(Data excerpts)
[Start of Attachment]
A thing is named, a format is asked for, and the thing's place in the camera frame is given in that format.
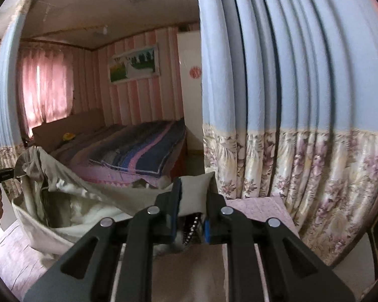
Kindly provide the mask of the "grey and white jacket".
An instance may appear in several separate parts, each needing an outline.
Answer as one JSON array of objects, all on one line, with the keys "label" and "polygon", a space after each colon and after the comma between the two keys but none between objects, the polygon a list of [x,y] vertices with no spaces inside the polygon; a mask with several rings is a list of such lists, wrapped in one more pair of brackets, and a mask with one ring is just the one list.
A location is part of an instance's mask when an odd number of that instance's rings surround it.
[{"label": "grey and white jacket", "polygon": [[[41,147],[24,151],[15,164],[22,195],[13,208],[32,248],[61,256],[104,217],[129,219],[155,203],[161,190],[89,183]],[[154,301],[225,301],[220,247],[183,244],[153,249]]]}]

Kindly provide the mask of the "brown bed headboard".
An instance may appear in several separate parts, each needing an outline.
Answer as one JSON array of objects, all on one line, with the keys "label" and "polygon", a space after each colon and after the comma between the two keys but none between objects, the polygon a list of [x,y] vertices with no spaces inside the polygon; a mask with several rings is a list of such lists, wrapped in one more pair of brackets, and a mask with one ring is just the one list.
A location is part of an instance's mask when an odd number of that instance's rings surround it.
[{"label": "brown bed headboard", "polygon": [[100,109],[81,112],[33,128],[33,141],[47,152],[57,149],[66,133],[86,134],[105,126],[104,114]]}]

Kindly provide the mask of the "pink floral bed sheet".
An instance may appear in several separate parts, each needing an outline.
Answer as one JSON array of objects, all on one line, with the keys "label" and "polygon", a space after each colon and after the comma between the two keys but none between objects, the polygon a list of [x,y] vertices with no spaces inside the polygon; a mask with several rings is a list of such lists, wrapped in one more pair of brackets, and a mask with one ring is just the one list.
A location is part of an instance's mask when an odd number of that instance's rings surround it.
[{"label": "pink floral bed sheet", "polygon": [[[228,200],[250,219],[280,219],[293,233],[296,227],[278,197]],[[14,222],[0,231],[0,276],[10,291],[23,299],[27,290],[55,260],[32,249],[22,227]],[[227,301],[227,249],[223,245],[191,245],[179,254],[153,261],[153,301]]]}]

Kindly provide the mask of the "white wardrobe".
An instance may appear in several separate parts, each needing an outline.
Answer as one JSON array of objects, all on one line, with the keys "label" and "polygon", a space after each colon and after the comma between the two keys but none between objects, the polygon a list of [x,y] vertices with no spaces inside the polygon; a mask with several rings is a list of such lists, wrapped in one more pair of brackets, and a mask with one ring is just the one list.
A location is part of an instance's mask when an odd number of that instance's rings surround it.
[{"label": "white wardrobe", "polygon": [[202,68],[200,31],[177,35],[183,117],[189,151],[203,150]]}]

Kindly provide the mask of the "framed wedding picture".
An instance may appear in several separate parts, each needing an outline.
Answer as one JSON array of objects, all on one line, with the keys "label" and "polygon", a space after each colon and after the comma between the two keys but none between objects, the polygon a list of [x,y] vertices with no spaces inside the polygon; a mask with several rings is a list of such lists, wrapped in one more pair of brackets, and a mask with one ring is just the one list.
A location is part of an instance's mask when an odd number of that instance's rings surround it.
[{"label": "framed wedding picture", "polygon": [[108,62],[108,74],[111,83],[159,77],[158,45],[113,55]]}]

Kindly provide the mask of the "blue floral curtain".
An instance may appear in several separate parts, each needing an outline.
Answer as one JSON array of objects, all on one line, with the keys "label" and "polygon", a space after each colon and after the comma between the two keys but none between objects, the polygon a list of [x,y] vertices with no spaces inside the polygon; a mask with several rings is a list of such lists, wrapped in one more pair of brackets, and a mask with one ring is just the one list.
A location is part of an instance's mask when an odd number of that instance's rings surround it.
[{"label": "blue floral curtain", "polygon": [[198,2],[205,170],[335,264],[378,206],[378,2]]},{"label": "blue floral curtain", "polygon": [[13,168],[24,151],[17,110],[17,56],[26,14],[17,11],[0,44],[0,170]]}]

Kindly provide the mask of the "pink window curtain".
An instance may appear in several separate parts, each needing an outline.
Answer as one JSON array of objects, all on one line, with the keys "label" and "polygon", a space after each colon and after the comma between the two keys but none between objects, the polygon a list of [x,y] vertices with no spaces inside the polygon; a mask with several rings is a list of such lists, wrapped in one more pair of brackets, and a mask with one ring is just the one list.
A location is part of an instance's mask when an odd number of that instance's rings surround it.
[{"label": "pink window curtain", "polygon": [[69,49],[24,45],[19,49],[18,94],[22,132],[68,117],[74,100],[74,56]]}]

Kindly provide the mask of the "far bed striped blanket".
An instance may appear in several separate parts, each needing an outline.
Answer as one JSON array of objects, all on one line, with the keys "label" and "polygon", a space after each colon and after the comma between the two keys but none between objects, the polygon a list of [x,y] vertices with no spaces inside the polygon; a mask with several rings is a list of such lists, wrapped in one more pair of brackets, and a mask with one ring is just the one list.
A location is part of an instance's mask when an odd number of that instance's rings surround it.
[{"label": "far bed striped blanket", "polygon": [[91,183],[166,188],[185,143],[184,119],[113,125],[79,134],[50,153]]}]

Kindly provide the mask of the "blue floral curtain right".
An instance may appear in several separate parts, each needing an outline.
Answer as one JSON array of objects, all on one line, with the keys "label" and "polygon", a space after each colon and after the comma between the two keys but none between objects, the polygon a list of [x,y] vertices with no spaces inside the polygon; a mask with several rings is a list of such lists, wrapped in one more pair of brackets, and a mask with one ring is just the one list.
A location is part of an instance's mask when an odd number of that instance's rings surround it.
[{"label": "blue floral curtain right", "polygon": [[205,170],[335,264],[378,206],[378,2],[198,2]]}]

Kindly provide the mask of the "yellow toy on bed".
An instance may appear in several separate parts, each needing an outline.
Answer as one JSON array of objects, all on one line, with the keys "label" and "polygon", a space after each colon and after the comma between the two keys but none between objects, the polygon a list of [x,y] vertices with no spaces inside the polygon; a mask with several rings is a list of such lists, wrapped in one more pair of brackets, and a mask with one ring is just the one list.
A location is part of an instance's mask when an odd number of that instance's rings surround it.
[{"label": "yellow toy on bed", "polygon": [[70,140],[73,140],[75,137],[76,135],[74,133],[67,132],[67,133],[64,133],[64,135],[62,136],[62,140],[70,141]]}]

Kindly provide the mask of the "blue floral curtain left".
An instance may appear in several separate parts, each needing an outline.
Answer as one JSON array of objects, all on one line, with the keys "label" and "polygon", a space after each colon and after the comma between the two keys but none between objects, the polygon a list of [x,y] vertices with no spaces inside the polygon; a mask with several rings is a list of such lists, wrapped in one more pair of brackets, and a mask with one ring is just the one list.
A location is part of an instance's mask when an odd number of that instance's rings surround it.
[End of Attachment]
_Exercise objective:_
What this exercise asks for is every line of the data above with the word "provide".

_Exercise result:_
Kindly provide the mask of the "grey and white jacket".
Kindly provide the mask of the "brown bed headboard".
Kindly provide the mask of the "pink floral bed sheet".
Kindly provide the mask of the "white wardrobe".
Kindly provide the mask of the "framed wedding picture".
Kindly provide the mask of the "blue floral curtain".
Kindly provide the mask of the "pink window curtain".
Kindly provide the mask of the "far bed striped blanket".
Kindly provide the mask of the "blue floral curtain right".
Kindly provide the mask of the "yellow toy on bed".
Kindly provide the mask of the "blue floral curtain left".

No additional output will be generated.